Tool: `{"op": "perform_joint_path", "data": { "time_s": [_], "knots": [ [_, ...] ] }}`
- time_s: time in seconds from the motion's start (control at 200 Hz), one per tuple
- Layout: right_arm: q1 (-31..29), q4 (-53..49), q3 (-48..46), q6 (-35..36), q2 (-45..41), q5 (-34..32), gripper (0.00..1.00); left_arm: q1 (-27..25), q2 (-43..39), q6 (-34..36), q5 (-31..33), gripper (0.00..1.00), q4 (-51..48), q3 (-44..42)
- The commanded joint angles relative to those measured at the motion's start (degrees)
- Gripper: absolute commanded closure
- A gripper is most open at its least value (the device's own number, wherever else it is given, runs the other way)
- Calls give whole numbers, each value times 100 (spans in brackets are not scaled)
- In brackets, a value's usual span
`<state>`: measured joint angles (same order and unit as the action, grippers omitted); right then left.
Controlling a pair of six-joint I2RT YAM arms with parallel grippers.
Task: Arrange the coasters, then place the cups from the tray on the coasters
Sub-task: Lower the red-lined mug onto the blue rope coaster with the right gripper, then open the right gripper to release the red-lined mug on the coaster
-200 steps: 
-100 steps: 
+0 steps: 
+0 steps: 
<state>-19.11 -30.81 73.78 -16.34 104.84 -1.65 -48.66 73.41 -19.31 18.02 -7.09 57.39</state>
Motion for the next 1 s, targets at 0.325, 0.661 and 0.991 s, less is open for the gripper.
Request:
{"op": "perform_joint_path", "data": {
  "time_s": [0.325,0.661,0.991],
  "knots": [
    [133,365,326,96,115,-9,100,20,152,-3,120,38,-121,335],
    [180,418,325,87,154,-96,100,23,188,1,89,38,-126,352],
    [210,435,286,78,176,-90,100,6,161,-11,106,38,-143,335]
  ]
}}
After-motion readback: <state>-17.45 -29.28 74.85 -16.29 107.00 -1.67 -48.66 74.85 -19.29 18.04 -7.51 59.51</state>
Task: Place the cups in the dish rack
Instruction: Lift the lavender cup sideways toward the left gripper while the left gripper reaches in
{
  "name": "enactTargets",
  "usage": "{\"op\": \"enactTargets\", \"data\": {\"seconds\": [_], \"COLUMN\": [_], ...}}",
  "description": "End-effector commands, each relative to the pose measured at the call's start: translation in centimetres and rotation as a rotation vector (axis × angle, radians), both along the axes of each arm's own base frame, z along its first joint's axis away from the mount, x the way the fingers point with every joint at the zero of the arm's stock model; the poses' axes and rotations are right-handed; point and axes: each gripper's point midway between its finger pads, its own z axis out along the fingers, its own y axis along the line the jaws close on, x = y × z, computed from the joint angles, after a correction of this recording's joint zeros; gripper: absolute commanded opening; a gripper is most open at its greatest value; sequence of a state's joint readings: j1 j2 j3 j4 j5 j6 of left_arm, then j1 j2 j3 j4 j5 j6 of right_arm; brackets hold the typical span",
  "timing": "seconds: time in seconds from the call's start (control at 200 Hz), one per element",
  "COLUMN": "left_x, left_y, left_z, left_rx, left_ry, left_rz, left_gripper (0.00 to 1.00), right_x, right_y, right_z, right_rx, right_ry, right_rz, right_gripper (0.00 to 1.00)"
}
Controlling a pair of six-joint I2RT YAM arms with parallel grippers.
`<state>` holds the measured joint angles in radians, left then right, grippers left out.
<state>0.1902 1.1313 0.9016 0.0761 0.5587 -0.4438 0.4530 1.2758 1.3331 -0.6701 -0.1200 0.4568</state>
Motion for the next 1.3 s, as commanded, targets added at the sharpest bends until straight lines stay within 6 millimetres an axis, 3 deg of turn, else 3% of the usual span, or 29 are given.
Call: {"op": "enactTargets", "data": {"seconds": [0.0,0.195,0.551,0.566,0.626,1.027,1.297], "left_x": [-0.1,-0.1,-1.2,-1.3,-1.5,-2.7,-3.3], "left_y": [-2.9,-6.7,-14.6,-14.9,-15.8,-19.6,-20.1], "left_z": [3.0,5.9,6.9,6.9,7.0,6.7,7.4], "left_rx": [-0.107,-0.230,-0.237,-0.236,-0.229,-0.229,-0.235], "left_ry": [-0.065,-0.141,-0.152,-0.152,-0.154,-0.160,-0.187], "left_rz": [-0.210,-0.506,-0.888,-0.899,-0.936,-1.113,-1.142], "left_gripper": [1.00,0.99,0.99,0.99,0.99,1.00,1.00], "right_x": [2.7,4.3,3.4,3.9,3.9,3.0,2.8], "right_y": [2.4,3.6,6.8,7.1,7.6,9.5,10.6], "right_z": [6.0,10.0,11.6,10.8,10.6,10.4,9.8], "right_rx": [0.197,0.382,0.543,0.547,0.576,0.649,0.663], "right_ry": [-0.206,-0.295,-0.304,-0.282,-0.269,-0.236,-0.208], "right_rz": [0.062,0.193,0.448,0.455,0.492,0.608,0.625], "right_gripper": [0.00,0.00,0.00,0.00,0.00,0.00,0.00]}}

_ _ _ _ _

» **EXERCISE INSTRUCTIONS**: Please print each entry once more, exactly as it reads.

» **RESPONSE**:
Tool: `{"op": "perform_joint_path", "data": { "time_s": [_], "knots": [ [_, ...] ] }}`
- time_s: time in seconds from the motion's start (control at 200 Hz), one per tuple
- Layout: right_arm: q1 (-31..29), q4 (-53..49), q3 (-48..46), q6 (-35..36), q2 (-45..41), q5 (-34..32), gripper (0.00..1.00); left_arm: q1 (-27..25), q2 (-43..39), q6 (-34..36), q5 (-31..33), gripper (0.00..1.00), q4 (-51..48), q3 (-44..42)
- The commanded joint angles relative to those measured at the motion's start (degrees)
- Gripper: absolute commanded closure
- A gripper is most open at its least value (the device's own number, wherever else it is given, runs the other way)
- Calls give whole numbers, each value times 100 (spans in brackets are not scaled)
- In brackets, a value's usual span
`<state>`: measured joint angles (same order and unit as the action, grippers omitted); right then left.
Controlling a pair of six-joint I2RT YAM arms with parallel grippers.
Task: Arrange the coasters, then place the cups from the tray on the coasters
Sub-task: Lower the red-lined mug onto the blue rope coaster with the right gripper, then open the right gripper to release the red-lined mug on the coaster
-200 steps: 
-100 steps: 
+0 steps: 
+0 steps: 
<state>-19.11 -30.81 73.78 -16.34 104.84 -1.65 -48.66 73.41 -19.31 18.02 -7.09 57.39</state>
Motion for the next 1 s, targets at 0.325, 0.661 and 0.991 s, less is open for the gripper.
Request:
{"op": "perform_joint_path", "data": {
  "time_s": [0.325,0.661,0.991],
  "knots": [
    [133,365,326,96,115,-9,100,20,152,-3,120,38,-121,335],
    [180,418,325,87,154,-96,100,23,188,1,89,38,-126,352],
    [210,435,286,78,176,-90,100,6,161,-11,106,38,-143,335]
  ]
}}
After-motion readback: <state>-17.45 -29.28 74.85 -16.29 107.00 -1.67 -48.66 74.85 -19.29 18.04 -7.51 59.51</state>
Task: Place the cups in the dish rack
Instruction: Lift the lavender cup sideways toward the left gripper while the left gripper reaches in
{
  "name": "enactTargets",
  "usage": "{\"op\": \"enactTargets\", \"data\": {\"seconds\": [_], \"COLUMN\": [_], ...}}",
  "description": "End-effector commands, each relative to the pose measured at the call's start: translation in centimetres and rotation as a rotation vector (axis × angle, radians), both along the axes of each arm's own base frame, z along its first joint's axis away from the mount, x the way the fingers point with every joint at the zero of the arm's stock model; the poses' axes and rotations are right-handed; point and axes: each gripper's point midway between its finger pads, its own z axis out along the fingers, its own y axis along the line the jaws close on, x = y × z, computed from the joint angles, after a correction of this recording's joint zeros; gripper: absolute commanded opening; a gripper is most open at its greatest value; sequence of a state's joint readings: j1 j2 j3 j4 j5 j6 of left_arm, then j1 j2 j3 j4 j5 j6 of right_arm; brackets hold the typical span",
  "timing": "seconds: time in seconds from the call's start (control at 200 Hz), one per element",
  "COLUMN": "left_x, left_y, left_z, left_rx, left_ry, left_rz, left_gripper (0.00 to 1.00), right_x, right_y, right_z, right_rx, right_ry, right_rz, right_gripper (0.00 to 1.00)"
}
Controlling a pair of six-joint I2RT YAM arms with parallel grippers.
`<state>` holds the measured joint angles in radians, left then right, grippers left out.
<state>0.1902 1.1313 0.9016 0.0761 0.5587 -0.4438 0.4530 1.2758 1.3331 -0.6701 -0.1200 0.4568</state>
Motion for the next 1.3 s, as commanded, targets added at the sharpest bends until straight lines stay within 6 millimetres an axis, 3 deg of turn, else 3% of the usual span, or 29 are given.
Call: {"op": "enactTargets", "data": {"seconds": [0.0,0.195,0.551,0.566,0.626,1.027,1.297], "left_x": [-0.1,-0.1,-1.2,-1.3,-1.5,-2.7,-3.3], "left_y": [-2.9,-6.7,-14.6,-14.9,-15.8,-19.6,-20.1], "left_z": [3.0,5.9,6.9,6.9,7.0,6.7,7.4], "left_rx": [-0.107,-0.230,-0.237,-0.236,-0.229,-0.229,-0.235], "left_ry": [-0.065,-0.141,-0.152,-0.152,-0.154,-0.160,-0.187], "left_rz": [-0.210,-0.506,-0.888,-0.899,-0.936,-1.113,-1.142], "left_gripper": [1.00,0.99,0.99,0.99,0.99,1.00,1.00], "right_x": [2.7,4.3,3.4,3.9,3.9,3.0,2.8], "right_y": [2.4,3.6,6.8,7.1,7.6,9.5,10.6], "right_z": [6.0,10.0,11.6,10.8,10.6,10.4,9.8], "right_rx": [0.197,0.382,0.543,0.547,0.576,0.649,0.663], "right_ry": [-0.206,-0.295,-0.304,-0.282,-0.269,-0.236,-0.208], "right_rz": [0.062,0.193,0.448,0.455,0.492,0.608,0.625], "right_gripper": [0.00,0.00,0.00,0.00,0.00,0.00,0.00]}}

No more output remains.